Sully (Théorie VS Pratique)

Publié le par Corbeau Moqueur

Sully (Théorie VS Pratique)

Le 15 janvier 2009, la ville de New York et plus globalement le peuple américain si progressiste et exemplaire comme chacun sait à présent, fut frappé par un événement marquant.  Le commandant "Sully" Sullenberger et son copilote Jeff Skiles réussissent à poser son avion (un A320) sur l'Hudson et évitent ainsi une mort certaine à 155 personnes. Tout le monde est évidemment sur le cul et en moins de deux le commandant devient un héros national. Oui mais voilà, cet événement fait mauvaise presse auprès de la compagnie qui ouvre pratiquement immédiatement une enquête, pilotée par une flopée d'experts pas foutu de se repérer dans un cockpit, pour détruire la réputation du des pilotes et leurs carrières...

Donc ce qui intéresse Clint Eastwood ici n'est pas tant l'exploit aéronautique (d'une durée de 208 secondes) que son battage médiatique qui en a découlé. C'est un choix judicieux puisque d'une part cela prend à rebours les canons du film catastrophe, ensuite et surtout ça donne du volume à un film qui en temps normal n'a pas grand chose à raconter. Parce que pour résumer la situation on a amerrissage d'urgence d'un peu plus de 3 minutes et les points de vue d'à peu près tout le monde pour nous le raconter allant du pilote à la simple mouette qui voletait dans le coin. 

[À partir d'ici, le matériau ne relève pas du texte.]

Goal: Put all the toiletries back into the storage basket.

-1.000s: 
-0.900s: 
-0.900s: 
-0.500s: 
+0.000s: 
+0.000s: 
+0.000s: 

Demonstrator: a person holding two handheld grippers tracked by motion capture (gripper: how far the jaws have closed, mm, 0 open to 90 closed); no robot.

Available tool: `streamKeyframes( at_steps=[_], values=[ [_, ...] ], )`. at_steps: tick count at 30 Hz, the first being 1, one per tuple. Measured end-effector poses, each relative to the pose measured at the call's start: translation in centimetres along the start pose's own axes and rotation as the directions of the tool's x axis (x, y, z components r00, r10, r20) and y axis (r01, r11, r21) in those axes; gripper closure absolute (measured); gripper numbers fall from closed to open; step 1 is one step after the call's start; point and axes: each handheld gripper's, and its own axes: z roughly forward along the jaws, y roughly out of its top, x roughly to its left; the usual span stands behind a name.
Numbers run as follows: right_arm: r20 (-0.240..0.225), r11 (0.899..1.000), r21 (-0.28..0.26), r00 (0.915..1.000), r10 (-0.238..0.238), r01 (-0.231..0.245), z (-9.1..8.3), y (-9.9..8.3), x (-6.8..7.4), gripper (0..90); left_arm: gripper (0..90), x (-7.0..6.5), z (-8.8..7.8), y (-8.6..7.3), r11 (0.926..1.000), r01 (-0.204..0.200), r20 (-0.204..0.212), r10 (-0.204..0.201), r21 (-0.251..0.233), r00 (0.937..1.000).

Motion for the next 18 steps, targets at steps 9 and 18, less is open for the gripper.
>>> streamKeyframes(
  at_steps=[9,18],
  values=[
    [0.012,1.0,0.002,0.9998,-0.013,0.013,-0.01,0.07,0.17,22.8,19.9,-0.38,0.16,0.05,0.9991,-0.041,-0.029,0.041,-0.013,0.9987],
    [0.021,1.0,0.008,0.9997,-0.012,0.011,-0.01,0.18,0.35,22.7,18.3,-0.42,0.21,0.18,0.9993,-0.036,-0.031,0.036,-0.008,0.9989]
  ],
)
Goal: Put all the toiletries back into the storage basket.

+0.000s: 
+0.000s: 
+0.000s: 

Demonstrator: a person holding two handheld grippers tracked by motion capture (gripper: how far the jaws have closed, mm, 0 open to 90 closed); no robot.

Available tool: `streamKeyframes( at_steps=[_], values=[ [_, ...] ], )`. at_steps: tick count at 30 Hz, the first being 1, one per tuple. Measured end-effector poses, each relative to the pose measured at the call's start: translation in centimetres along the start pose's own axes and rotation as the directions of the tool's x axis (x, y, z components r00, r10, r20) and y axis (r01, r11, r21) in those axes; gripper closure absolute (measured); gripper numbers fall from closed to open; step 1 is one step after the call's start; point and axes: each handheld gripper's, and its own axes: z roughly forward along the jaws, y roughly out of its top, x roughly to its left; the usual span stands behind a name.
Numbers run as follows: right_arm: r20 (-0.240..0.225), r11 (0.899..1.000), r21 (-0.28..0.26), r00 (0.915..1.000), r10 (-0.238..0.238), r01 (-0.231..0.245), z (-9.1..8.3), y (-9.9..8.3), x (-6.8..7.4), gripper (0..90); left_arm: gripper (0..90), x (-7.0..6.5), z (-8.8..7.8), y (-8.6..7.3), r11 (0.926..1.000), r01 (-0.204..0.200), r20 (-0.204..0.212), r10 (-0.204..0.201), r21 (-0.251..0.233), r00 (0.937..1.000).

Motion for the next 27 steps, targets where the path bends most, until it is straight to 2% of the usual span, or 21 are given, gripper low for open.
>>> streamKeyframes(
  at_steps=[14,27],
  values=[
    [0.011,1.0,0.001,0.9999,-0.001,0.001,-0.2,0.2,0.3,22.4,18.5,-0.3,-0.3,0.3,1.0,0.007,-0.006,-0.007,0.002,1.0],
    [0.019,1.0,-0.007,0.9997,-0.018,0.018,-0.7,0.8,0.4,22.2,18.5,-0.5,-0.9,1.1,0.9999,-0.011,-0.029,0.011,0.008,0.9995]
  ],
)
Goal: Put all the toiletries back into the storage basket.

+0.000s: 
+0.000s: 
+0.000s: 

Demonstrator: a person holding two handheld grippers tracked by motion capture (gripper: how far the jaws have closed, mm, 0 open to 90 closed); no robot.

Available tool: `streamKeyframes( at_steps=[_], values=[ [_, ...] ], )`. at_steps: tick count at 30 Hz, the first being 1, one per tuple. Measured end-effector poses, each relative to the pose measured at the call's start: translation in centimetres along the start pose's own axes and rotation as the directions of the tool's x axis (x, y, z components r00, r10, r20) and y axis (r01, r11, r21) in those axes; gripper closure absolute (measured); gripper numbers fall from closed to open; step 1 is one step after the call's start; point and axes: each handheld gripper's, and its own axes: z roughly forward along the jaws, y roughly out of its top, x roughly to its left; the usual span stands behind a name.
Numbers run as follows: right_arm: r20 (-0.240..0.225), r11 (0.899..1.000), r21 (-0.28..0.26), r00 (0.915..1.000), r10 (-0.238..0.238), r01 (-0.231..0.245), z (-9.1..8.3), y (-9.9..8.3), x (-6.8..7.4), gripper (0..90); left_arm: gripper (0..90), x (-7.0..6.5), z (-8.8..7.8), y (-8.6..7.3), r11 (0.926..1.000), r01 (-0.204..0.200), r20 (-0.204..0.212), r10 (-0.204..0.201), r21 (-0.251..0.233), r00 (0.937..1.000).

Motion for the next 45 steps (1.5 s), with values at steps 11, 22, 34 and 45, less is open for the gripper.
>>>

Très franchement cet événement ne m'a absolument pas marqué (la chose a dû sans doute occupé la case des faits divers dans nos journaux) et au terme du visionnage il y a un truc que je n'ai pas vraiment compris : Pourquoi la compagnie qui a un héros qui a sauvé 155 vies (en incluant la sienne) dans ce qui figure à présent parmi les trois amerrissage d'avions de ligne réussis, s'acharne à vouloir le faire tomber de son piédestal et ruiner sa vie comme ça ? Il me semblait pourtant que les ricains étaient les rois de la dissimulation et de la suppression... Cela Eastwood n'y répond pas assez, mieux vaut donc interprété. Enfin, si un pilote réussissait un truc pareil en France, on lui filerait la légion, le statut de héros national et une pension confortable. Mais c'est pas pour aujourd'hui la seule chose d'à peu près similaire qu'on ait eu dans le coin c'est le Costa Concordia et le capitaine avait nettement moins de dignité.

"Crispez-vous ?" C'est pas plutôt cramponnez vous ?

Durant la véritable histoire de Sully, il n'y avait pas de "méchants" (à part les oies), le réalisateur a donc dû en inventer un, en l'occurrence les vilains bureaucrates du NTSB avec des méthodes de vérification déshumanisées contre le bon vieux pilote exemplaire. Un conflit qui atteint son climax dans une audition complètement bidon (grâce à l'Hollywood touch), qui en plus de faire passer la bureaucratie pour des acariâtres, les prend aussi pour des cons et ça il semblerait que le NTSB ne l'ait pas trop apprécié. D'un autre côté, les acteurs sont tous en grande forme, le scénario qui tient sur une feuille de PQ (le recto seulement) est bien structuré (peut-être que certaines choses auraient néanmoins pu être plus subtiles) et en fait l'ensemble est très bien fichu.

Cependant, lorsque le film se termine sans heurt (c'est de notoriété publique, alors vous crevez pas les yeux) et se conclut par une blague carambar (il manque juste le petit break de batterie) avec un fondu au noir arrosé d'éclats de rire, ma conscience m'a rappelé qu'il n'y avait aucune raison de faire un film sur un tel événement.